La policía catalana ha abierto una investigación para esclarecer un presunto delito de agresión sexual a un menor en la localidad de Torredembarra. Los hechos tuvieron lugar durante la noche del sábado al domingo en la carretera que comunica esta población del Baix Gaià con La Riera de Gaià, donde el hombre de 45 años y el chico de 14 años fueron parados.

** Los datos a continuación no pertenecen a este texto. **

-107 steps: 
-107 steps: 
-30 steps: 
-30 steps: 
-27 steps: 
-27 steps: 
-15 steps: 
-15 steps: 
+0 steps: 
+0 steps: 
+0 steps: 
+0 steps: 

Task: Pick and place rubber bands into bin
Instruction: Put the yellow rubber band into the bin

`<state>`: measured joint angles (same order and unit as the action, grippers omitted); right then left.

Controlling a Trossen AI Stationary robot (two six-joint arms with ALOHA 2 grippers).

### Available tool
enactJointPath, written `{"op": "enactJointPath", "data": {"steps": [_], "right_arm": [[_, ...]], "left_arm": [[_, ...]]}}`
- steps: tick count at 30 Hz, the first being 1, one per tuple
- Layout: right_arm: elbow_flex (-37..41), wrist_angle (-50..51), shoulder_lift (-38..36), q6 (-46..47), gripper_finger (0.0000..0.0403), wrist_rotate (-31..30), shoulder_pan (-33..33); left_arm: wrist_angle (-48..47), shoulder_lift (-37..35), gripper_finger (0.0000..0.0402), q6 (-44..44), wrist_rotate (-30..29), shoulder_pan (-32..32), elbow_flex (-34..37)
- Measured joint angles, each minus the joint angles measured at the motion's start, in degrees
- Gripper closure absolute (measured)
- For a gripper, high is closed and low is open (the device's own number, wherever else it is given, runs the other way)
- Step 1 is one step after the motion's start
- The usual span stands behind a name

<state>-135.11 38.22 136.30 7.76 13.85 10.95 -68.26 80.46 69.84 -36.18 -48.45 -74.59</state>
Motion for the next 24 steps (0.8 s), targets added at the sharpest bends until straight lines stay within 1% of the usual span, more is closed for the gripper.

Tal como ha avanzado el Diari de Tarragona y ha informado El Caso, el contacto entre los implicados se inició a partir de las 23 horas, cuando presuntamente el adulto engañó a la víctima. Para conseguir que el menor subiera al vehículo, el hombre le aseguró que le daría dinero y regalos, por lo que este accedió. Sin embargo, minutos más tarde llegó una alerta a los Mossos d'Esquadra que puso en marcha la búsqueda del vehículo en cuestión gracias a la descripción de los testigos. Además, los mismos vecinos también se organizaron para intentar localizar el coche en cuestión.
El hombre de 45 años acabó detenido por un presunto delito de agresión sexual a un menor y de incitación a la prostitución de menores
Durante la madrugada, los agentes lograron localizar el vehículo a pocos kilómetros de la Riera de Gaià. Al comprobar su identidad, la policía detuvo al individuo como presunto autor de una agresión sexual a un menor sin utilizar la violencia. Además, este también se enfrenta a un delito de incitación a la prostitución de menores, ya que el joven que le acompañaba lo había hecho bajo la promesa de que conseguiría dinero y regalos.
Según El Caso, el hombre detenido contaba con antecedentes similares y justo después de la detención fue trasladado a las dependencias policiales de Tarragona. De esta forma, el arrestado podría comparecer ante el juzgado del Vendrell en las próximas horas, donde el magistrado decidirá si decreta prisión provisional o lo deja en libertad. Aun así, la investigación continúa abierta para aclarar qué pasó en las horas en que ambos estuvieron en el interior del vehículo y si el individuo se aprovechó sexualmente del joven, un episodio que ha generado una gran indignación en el Camp de Tarragona.